Below is a listing. Write out exactly its lines between the one holding "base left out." and the one holding "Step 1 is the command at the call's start", inclusive.

*** RECORDS SHOWN Section Begins ***

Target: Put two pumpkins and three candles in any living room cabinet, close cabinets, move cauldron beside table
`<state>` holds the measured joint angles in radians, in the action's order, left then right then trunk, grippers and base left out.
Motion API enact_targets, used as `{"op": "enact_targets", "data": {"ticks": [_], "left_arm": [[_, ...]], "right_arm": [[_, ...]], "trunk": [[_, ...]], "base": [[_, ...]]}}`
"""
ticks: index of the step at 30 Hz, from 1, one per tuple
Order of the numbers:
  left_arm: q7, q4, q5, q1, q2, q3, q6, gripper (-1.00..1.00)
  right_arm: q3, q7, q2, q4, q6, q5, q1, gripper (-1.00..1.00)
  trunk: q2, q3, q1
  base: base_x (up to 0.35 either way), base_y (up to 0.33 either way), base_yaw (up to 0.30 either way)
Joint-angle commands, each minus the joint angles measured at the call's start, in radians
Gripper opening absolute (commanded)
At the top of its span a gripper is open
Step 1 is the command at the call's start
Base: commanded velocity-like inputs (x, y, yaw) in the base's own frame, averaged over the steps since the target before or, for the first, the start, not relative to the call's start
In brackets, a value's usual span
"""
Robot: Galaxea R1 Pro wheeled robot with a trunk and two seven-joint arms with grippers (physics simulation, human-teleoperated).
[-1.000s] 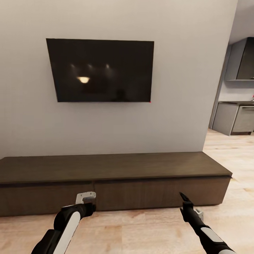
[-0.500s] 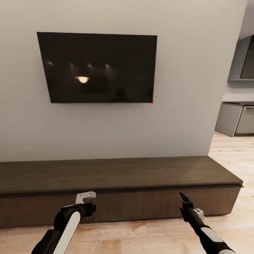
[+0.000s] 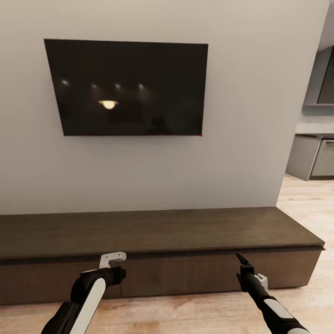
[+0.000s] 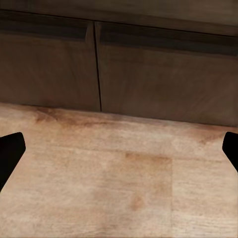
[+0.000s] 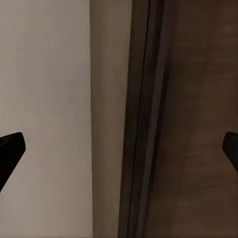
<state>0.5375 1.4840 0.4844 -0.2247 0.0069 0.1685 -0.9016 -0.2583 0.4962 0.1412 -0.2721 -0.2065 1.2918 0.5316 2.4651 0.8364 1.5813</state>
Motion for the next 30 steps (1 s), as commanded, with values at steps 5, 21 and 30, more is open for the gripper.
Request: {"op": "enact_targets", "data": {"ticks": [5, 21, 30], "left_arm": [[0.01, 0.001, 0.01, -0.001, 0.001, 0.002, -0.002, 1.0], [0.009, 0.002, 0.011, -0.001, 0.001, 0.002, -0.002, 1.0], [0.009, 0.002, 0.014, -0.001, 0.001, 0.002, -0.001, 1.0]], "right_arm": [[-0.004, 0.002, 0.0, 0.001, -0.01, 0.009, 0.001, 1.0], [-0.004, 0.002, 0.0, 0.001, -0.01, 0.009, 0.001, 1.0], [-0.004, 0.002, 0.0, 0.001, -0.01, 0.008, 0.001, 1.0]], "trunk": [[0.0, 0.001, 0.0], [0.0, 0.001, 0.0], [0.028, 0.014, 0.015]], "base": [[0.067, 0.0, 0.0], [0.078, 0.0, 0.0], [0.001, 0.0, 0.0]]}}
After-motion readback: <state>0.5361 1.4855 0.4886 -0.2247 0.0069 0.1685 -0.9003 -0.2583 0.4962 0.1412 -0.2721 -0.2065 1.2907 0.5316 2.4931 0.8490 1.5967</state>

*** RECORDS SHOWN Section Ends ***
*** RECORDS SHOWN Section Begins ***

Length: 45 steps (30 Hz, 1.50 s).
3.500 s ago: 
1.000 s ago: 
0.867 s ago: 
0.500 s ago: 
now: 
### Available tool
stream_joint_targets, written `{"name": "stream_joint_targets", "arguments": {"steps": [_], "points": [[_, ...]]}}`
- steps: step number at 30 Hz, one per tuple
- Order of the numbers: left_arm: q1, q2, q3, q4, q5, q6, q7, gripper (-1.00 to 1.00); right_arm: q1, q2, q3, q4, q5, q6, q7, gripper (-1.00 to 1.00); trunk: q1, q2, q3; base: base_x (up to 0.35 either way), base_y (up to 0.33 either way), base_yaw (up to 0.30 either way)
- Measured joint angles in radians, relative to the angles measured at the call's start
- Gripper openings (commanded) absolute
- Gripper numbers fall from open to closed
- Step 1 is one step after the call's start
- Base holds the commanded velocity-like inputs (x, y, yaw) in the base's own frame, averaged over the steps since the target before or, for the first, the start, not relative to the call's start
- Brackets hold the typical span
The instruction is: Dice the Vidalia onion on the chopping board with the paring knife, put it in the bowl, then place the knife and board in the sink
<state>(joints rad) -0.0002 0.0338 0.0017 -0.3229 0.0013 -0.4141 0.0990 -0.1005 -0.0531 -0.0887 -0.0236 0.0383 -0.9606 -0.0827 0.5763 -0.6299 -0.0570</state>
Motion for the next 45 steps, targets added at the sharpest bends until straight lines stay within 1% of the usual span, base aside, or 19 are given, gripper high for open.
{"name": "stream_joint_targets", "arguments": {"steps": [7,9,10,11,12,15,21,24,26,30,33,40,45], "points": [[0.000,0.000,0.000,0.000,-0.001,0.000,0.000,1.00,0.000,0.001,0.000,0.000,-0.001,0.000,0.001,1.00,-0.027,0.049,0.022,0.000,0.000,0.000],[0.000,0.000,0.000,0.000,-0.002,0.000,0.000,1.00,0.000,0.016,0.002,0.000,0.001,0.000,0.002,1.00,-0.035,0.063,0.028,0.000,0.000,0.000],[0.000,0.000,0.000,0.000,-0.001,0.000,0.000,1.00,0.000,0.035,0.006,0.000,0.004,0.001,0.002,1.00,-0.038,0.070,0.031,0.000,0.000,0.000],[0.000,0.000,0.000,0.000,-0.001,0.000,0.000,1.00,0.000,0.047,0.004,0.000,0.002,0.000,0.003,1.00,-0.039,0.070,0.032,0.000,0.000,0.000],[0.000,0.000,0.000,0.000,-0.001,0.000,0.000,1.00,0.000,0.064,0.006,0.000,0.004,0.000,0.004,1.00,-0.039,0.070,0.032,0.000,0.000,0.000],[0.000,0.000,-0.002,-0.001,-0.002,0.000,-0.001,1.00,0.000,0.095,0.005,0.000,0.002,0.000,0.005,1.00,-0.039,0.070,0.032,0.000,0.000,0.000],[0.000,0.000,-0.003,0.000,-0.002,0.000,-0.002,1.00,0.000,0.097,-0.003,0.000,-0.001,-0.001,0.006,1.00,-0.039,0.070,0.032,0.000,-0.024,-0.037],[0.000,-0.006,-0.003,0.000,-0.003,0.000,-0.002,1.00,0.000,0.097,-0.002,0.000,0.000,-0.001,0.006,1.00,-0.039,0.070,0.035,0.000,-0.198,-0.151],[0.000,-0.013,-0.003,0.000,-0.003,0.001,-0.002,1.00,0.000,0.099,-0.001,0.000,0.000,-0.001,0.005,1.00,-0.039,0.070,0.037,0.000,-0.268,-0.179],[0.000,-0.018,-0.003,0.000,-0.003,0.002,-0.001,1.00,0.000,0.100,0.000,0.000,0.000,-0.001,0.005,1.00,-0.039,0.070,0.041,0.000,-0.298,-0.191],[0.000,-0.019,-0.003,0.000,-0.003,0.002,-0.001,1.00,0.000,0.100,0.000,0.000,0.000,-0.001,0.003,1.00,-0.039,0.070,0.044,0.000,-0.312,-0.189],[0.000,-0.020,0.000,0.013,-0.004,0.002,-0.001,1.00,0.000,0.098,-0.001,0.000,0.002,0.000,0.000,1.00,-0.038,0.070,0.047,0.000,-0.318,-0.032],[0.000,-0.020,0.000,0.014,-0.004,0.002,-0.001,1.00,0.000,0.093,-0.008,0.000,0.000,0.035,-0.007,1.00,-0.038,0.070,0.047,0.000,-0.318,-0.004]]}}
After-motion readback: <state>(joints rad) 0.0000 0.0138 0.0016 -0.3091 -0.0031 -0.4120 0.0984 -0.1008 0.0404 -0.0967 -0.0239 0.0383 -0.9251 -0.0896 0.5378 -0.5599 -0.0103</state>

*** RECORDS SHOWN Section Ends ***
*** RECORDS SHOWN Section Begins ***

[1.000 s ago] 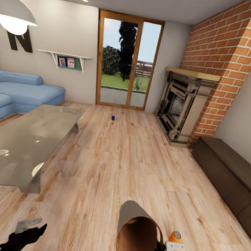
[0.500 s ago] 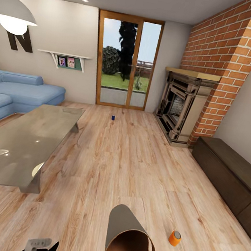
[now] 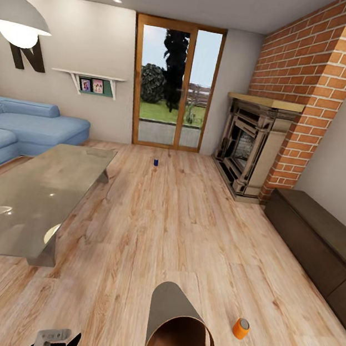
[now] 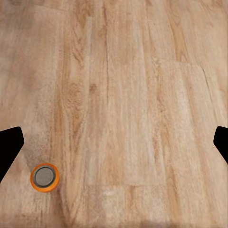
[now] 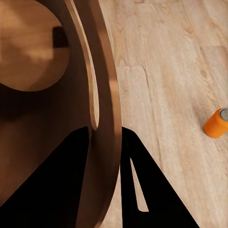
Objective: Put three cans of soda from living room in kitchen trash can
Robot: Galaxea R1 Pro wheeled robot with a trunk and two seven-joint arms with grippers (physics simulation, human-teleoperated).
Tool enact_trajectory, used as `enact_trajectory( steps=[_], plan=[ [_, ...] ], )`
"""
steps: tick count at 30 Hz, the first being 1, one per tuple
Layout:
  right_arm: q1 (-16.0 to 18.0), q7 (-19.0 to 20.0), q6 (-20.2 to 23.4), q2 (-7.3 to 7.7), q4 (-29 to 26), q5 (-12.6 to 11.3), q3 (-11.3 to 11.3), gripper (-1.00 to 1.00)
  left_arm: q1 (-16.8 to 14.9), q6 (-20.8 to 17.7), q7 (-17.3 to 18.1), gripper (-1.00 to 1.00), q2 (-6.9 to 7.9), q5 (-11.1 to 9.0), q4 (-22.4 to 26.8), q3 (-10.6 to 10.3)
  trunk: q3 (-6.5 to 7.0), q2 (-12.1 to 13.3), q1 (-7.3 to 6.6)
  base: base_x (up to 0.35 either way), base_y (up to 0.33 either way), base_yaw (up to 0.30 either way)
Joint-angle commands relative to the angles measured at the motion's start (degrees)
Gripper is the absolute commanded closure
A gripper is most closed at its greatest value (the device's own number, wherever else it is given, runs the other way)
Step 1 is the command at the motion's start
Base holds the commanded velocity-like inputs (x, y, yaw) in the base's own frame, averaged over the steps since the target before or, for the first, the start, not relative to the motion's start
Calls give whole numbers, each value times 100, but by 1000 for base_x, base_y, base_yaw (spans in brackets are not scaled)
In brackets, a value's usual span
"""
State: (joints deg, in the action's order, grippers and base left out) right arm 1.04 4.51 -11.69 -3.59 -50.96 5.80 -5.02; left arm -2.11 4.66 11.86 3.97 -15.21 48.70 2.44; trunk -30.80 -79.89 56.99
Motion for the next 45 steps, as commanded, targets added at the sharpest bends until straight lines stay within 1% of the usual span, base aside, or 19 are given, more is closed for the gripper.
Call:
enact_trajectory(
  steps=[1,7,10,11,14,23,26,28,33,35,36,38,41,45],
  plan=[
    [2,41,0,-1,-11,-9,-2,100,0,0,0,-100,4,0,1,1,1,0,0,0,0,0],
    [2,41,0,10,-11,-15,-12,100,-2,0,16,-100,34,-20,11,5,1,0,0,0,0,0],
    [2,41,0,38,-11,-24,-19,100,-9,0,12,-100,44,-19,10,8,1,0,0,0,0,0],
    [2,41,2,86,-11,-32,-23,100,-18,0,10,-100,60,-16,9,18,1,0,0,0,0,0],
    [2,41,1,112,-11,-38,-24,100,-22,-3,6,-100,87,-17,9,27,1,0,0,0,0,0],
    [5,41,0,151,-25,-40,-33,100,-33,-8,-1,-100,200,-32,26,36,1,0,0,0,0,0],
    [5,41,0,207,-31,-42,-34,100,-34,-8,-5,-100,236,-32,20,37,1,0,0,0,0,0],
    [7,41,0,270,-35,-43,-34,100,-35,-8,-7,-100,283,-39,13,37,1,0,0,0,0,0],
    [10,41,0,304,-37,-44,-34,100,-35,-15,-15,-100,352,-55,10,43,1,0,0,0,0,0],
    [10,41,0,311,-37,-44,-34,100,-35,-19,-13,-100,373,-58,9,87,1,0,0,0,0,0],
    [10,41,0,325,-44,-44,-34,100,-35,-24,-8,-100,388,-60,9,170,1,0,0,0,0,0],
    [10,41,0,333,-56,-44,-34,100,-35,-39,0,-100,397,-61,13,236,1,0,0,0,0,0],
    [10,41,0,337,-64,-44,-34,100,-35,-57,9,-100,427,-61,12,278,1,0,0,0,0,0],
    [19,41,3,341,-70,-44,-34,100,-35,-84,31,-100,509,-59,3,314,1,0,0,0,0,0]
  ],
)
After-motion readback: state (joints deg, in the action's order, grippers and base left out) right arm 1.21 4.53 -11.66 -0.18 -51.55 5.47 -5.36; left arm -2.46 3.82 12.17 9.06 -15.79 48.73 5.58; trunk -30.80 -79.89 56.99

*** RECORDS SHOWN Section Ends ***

WRITTEN RESPONSE
`<state>` holds the measured joint angles in radians, in the action's order, left then right then trunk, grippers and base left out.
Motion API enact_targets, used as `{"op": "enact_targets", "data": {"ticks": [_], "left_arm": [[_, ...]], "right_arm": [[_, ...]], "trunk": [[_, ...]], "base": [[_, ...]]}}`
"""
ticks: index of the step at 30 Hz, from 1, one per tuple
Order of the numbers:
  left_arm: q7, q4, q5, q1, q2, q3, q6, gripper (-1.00..1.00)
  right_arm: q3, q7, q2, q4, q6, q5, q1, gripper (-1.00..1.00)
  trunk: q2, q3, q1
  base: base_x (up to 0.35 either way), base_y (up to 0.33 either way), base_yaw (up to 0.30 either way)
Joint-angle commands, each minus the joint angles measured at the call's start, in radians
Gripper opening absolute (commanded)
At the top of its span a gripper is open
Step 1 is the command at the call's start

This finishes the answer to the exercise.